There are some possible issues with this idea, but I think it has some strong potential to greatly improve web performance in this area without all the hoops we currently go through domain-name wise. I encourage all readers to join that discussion and voice your opinions.

Response Headers

So far we’ve been looking at the headers that are sent in the request. Now let’s look at the other side of the transaction: the response headers.

We’ll take a look at a few of these response headers, and ways we might tune them for performance in resource responses. First, though, compare this above response header list to the same page when loaded from a primed cache:

First, let’s take a look at the “Server” header, which is sent in the first response but not in the follow-up (304 Not Modified) response. In this example, the value is “Apache/2″. This is pretty short, all things considered. The “Server” header is basically like the server’s “User-Agent” field. By default, in Apache, it’s much longer, 150 bytes or more, and exposes all kinds of information like which modules are installed (and their versions), etc. Not only is that a potential security risk, there’s almost no reasoning to be made for why the browser needs all that information. Lots of waste.

Apache doesn’t let you remove this header entirely, but you can minimize its value as shown. I would argue that the header is entirely unnecessary and you should be able to completely remove it. Apache, however, has been repeatedly asked over the years why they don’t allow its removal, and have persistently refused to accommodate. Some people have found that if you use a proxy in front of Apache, you can strip out this (and other unnecessary) headers. So, if the 17-19 bytes are something you’re concerned about (especially if you have really high traffic and that waste adds up), that’s a possible approach. Or, you can patch Apache manually and remove it.
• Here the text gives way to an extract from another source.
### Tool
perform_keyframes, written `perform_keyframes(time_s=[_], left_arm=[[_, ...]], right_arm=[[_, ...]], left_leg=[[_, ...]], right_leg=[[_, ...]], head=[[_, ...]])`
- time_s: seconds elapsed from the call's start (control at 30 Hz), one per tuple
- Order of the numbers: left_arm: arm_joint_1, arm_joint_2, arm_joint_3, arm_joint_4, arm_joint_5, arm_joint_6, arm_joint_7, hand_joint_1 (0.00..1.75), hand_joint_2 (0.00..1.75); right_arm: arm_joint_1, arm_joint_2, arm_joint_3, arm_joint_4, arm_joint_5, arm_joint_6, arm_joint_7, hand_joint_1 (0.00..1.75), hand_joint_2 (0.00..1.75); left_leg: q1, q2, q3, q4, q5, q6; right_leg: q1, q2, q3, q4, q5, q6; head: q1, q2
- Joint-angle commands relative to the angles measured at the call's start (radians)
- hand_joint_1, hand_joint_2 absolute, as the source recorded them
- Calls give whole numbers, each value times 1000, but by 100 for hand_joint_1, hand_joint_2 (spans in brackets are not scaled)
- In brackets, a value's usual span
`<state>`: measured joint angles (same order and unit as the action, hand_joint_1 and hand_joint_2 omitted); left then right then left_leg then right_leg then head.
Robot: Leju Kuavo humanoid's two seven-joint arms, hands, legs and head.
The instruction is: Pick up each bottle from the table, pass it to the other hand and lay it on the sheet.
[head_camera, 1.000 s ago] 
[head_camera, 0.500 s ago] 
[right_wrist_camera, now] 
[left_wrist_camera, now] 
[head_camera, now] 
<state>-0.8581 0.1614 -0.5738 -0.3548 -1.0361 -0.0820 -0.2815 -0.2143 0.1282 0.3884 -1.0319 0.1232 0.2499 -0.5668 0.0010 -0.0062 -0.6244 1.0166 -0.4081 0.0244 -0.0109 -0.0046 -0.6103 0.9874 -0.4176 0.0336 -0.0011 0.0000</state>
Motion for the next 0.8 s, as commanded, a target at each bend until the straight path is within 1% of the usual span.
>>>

Next, the “P3P” header. “P3P” (Platform for Privacy Preferences Project) means a declaration of the server’s privacy policy, and especially related to cookies (specifically third-party cookies). While you may argue there’s some semantic or ethical value to this response header, since this site we’re looking at sends no cookies (no “Set-Cookie” header in either list), the functional value for it is pretty much zero. This is an example of a header that could be suppressed under most circumstances with very little impact to the site’s functionality, except for improved performance!

The “Date” header is an interesting one. Again, it’s semantic value is probably higher than its functional value. The spec states that it is required unless the response “Status” code is 1xx, 5xx (server error), or if the server can’t reliably determine via its own clock what the timestamp of the response is. Presumably, the need for this value is in case the client system has an out-of-sync/incorrect clock setting, the expiration date values can be relative to the proper response “Date” value rather than the incorrect client timestamp.

However, notice that in the case of the 304 response, the “Date” header is not sent by Apache. And that’s from the W3C server hosting the official spec for the HTTP headers! That appears to be a willful violation of the spec by the W3C itself. In any case, I’d argue that perhaps the “Date” header isn’t all that important on the modern web. Admittedly, that’s a minor and probably controversial perspective, but it’s yet another header with dubious usefulness, and thus a little fat that might be trimmed.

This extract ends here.